Plant protection legislation has not worked well in the EU. The internal market is not complete. Many of the national agencies suffer from very serious problems. There is too great a willingness to accept hypotheses about risk which are not evidence based. However, the UK Government is not necessarily sympathetic, as has been shown by the recent decision to reject a revised application to use neonics this autumn. It won’t be too easy to operate a pesticides regime in the UK that is at odds with that in the EU.
Trade agreements between the EU third countries or groups of countries, of which there are over fifty, provide one of the greatest challenges, although my guess would be that probably only fifteen of these are really important for agriculture. Trade negotiations are very complex and we lack enough experienced trade diplomats, although I believe that the Government is thinking of hiring them in from private firms, which will not be cheap.

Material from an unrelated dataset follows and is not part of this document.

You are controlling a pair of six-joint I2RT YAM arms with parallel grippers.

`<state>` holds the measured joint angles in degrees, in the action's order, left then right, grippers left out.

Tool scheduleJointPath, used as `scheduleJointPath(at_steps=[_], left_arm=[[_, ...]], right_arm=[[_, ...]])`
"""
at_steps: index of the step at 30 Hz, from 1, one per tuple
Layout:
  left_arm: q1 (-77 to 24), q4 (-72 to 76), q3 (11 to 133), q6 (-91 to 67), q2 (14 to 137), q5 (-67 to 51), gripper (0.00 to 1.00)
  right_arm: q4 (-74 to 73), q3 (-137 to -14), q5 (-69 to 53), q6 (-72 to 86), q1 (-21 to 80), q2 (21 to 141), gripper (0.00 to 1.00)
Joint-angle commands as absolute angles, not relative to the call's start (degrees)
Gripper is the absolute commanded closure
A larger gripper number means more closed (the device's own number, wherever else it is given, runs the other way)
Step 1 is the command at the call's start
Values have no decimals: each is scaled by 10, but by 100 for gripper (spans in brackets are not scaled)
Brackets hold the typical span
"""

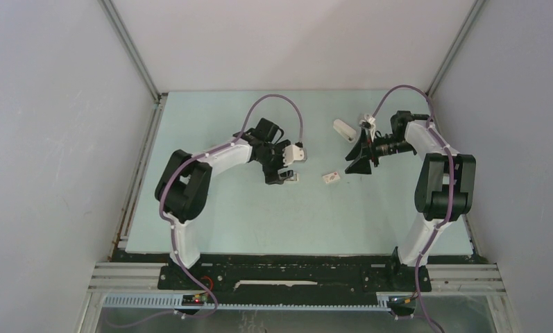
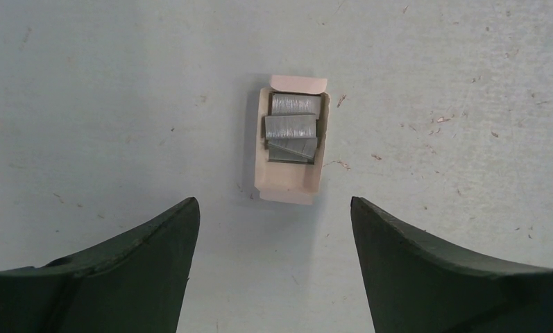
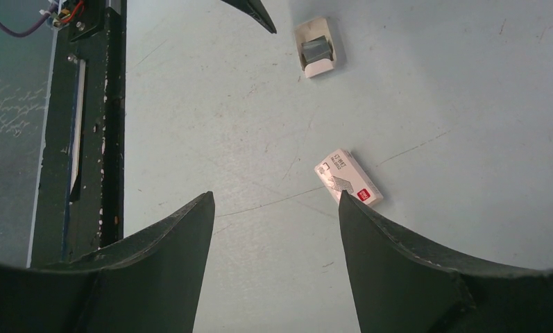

There is a major issue about migrant labour which is particularly important in terms of planting and harvesting field vegetables and fruit. I don’t have time to go into this in detail, but in my view the way forward is through a revised version of the SAWS scheme that extends to specific countries beyond the EU.
As far as the border with Ireland is concerned, I think that the most likely solution is to move it back to England.
The NFU is undertaking a major consultation with its members, probably one of the biggest it has ever undertaken. I await the results of that with interest, but in the meantime the work of our working party will continue.
Sources close to the NFU suggested to me later in the day that the biggest challenge would be managing the expectations of farmers.